I could usually hang for an hour or two before I could convince her to set me free, but Mom wouldn’t quit. No matter what, once she sat down on that blue flowered sofa in the living room, she would not move until he returned. A hurricane could be pounding the beach and it wouldn’t have phased her. She never even left to use the bathroom—she just somehow held it in. Because of this, I was accustomed to brushing my teeth and putting myself to bed by the time I was five, I think. Later, I would look forward to it so I could stay up late and watch Letterman on a school night.
But the night my mom and dad died, my dad wasn’t expected home. So I was outside on the beach playing volleyball, pissed at my mom because she wouldn’t let me go surfing. She was in her studio painting, dealing with her own anger. The past few months she had been working on twelve different canvases at once, all at various stages of completion. I’d watch as she would walk around the room with her palette, visiting each piece adding just the right amount of color and texture.
She was in her studio with her hair in a blue bandana, wearing one of my dad’s white shirts when the phone rang. I wasn’t in the house, but I did hear the phone ring. Before cordless phones became so big, my dad had installed an outside ringer so we could hear the phone if we were on the beach.

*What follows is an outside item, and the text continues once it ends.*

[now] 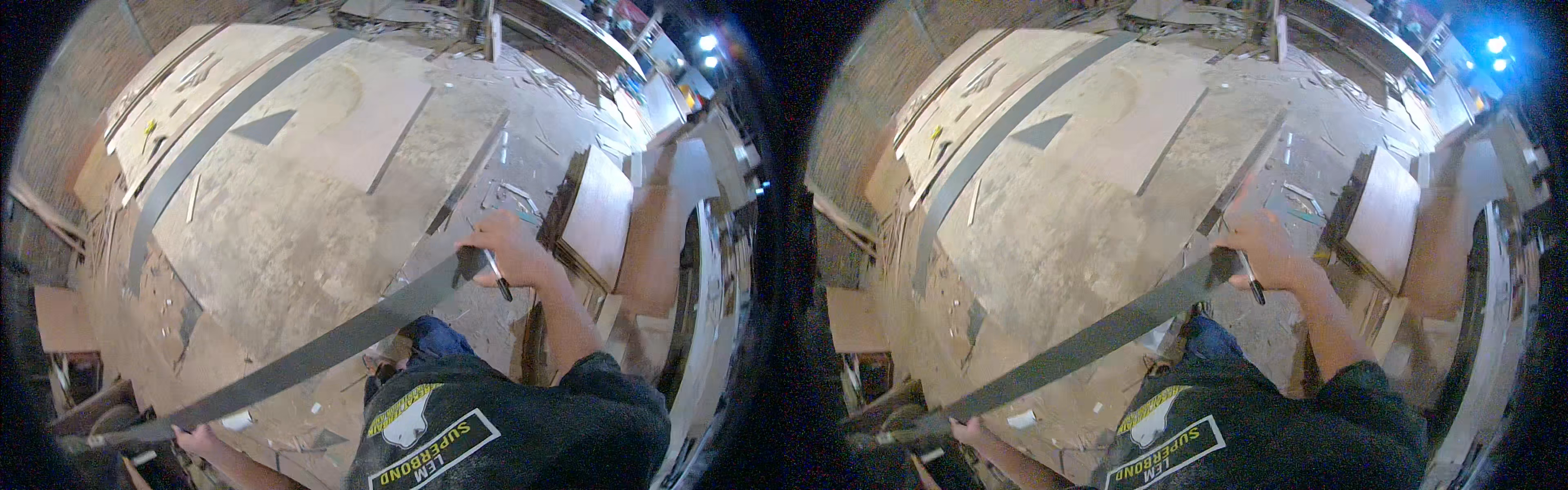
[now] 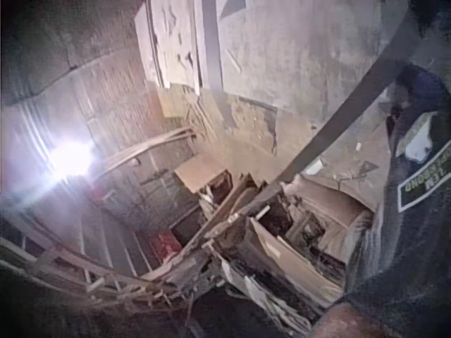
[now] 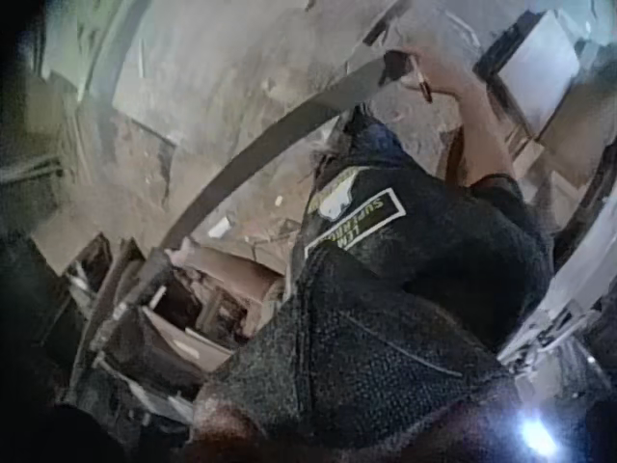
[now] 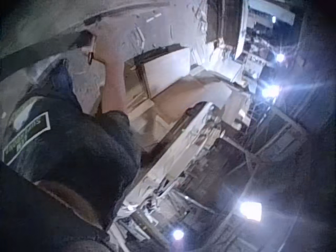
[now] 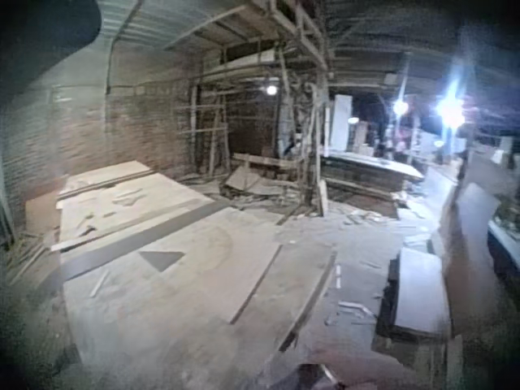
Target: The person handles wooden pieces, picks up a long flexible gray strip and a green circular template, and fits them against a circular wooden structure on a workbench. The person then pours liquid from a bottle onto a piece of sandpaper and rubs a wooden block with it.
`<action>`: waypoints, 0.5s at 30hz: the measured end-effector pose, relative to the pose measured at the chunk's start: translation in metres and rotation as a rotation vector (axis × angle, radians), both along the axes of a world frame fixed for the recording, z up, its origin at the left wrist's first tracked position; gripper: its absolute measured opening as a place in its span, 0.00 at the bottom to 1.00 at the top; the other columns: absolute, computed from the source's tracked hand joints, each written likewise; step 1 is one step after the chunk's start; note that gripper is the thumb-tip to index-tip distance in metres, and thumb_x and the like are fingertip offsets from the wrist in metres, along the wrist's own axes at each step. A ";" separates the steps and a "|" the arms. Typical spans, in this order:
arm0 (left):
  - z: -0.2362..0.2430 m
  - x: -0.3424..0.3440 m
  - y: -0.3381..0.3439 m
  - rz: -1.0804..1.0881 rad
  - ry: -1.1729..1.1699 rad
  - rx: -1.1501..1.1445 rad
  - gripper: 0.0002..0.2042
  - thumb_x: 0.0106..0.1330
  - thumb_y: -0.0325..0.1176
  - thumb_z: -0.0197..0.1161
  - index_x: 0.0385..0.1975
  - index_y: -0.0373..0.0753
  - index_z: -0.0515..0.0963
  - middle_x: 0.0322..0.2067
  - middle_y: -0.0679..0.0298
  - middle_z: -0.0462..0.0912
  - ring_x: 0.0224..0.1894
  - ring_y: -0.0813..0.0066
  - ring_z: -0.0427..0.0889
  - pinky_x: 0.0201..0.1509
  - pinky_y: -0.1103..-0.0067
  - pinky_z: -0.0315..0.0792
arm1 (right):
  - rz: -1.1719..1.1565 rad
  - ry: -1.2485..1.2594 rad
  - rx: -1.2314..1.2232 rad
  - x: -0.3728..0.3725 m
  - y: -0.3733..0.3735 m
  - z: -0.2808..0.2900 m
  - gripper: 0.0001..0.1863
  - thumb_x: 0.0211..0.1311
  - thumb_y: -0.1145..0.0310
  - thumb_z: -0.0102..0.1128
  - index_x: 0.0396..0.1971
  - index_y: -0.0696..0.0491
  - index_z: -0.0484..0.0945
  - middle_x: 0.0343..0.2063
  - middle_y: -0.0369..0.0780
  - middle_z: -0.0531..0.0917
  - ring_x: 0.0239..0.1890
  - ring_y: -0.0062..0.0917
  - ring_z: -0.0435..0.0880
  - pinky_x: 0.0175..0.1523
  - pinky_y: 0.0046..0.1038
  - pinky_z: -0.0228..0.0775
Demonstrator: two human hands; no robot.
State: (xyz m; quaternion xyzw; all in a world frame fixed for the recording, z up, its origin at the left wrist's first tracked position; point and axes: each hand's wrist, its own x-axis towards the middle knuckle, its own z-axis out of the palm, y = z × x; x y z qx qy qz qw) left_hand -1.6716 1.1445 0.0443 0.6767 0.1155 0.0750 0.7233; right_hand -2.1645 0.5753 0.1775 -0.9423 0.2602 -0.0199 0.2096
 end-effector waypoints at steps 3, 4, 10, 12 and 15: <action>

I was just about to serve when I heard that goddamn metallic ringer go off. It rang three times before my mom picked it up, and I could serve again.
Bo and I were working on our set-and-spike with a couple of other kids from the beach, trying to be like the guys on ESPN, though none of us were big enough to even jump and touch the top of the net. We had a pretty good exchange going when I faded to the back to save one from hitting in the corner. I dove, going away from the net and somehow managed to dig it out and pop it up where Bo could put it over. But he instead chose to set me up for a spike. So I scrambled up to my feet, dashed toward the net and leaped in the air as high as I could, all the while watching the ball slowly fall down to me. Then just as I had the feeling of weightlessness at the top of my arc, I made contact with the ball and slammed that fucker in the sand across the net. God, that was beautiful. I felt twenty-feet tall. Okay, so maybe it was more like six-feet tall.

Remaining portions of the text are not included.